St Augustine: Conscience is the innate and infallible voice of God within each person, providing Divine Authority for moral decisions.
Strength: Supported by scripture and later theologians; aligns with Christian beliefs.
Criticisms: Requires belief in God, cannot explain moral disagreement or evil, and may challenge free will.
St Thomas Aquinas: Conscience is the God-given faculty of reason shaped by the sinderesis principle (do good, avoid evil).
Strength: More realistic (conscience is fallible), upholds free will, ties to moral responsibility.
Criticisms: Depends on belief in God; not everyone acts rationally or seeks good.
Joseph Butler: Conscience is a reflective principle placed by God, acting as a guide and governor, balancing prudence (self-love) and benevolence (love for others).
Strength: Emphasizes moral responsibility and accountability, supports free will.

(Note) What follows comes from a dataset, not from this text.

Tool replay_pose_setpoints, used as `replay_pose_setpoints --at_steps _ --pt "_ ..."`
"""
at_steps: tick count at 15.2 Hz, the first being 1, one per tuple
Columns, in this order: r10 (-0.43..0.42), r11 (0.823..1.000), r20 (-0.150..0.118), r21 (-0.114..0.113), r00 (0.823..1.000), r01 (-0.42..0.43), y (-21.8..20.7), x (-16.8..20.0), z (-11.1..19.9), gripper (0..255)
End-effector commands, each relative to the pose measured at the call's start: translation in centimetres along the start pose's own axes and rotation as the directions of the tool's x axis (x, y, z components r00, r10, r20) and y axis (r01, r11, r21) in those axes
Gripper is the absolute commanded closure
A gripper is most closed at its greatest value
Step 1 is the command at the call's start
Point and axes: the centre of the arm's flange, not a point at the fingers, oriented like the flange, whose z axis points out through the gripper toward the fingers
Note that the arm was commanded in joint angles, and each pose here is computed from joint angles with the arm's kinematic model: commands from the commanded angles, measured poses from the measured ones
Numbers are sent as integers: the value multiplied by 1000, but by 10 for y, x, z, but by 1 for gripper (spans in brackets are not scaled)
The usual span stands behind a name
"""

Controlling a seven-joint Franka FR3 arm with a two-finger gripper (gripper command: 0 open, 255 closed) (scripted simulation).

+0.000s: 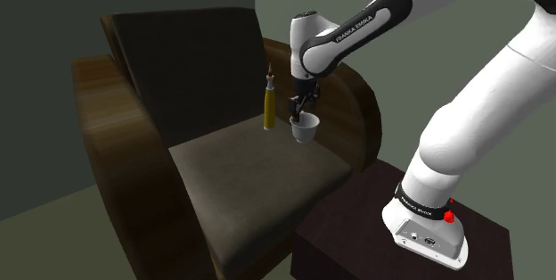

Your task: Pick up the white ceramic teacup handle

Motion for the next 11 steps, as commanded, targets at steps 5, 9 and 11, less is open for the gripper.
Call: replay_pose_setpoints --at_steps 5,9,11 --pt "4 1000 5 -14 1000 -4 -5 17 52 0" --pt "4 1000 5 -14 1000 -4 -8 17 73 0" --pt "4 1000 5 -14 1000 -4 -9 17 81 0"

Criticisms: People may lack balance between self-interest and benevolence; moral evil suggests conscience is not universally effective.
Joseph Fletcher: Conscience is not a thing but an act (a verb)—the process of decision-making in situation ethics for the most loving outcome.
Strength: Explains conscience as an action, resolving its lack of physical presence; fits his ethical system; explains moral disagreement.
Criticisms: Depends on belief in a God of love; contradicts traditional Christian views; limited outside situation ethics.
Non-Religious Understandings of Conscience
Sigmund Freud: Conscience is the internalized voice of childhood authority figures, creating guilt when disobeyed (super-ego function).
Strength: Explains guilt’s origins and social influences; not reliant on God.
Criticisms: Reduces conscience to conformity; pessimistic, ignores independent morality.
Erich Fromm: Conscience develops in two forms: authoritarian (fear of disobedience/externally imposed) and humanistic (inner sense of humanity and flourishing).
Strength: Acknowledges social context and possibility of autonomy; not theistic.
Criticisms: Challenges religious accounts; value depends on social norms, which can be flawed.
Lawrence Kohlberg: Conscience is the highest stage of moral development (post-conventional level), reached by few; most remain at conventional (external authority) stage.
Strength: Explains moral diversity; links conscience to moral reasoning and autonomy.
Criticisms: Culturally relative; contradicts religious claims that everyone possesses conscience.
Application to Moral Issues
Telling Lies/Breaking Promises:
Augustine: Always wrong—voice of God forbids it.
Aquinas: Reason judges it wrong—violates social order.
Fletcher: Depends on the most loving choice in the situation.
Freud: Guilt depends on childhood teachings.
Fromm: Wrong if it harms society or violates human flourishing.
Kohlberg: Post-conventional—wrong universally; conventional—wrong if authority forbids.
Adultery:
Augustine/Aquinas: Wrong—contradicts Divine Law and reason.
Fletcher: Generally unloving, but could be justified situationally.
Freud/Fromm: Guilt depends on upbringing/social norms.
Kohlberg: Post-conventional—wrong due to universal harm.
Value of Conscience as a Moral Guide
Valuable for theists when seen as the voice of God, but problematic for others.
Internalized values can unite society but risk promoting conformity, even to immoral norms.
Reason and moral development approaches support autonomy but may not be accessible to all.
Feelings of guilt can guide but also burden individuals unnecessarily.
Key Terms & Definitions
Conscience — Internal sense or guide about right and wrong.
Sinderesis Principle — Aquinas’ idea to do good and avoid evil.
Authoritarian Conscience — Fromm’s term for conscience formed by external authority.
Humanistic Conscience — Fromm’s inner sense of humanity and flourishing.
Agapic Calculus — Fletcher’s process for determining the most loving action.
Super-ego — Freud’s part of the mind that internalizes authority and causes guilt.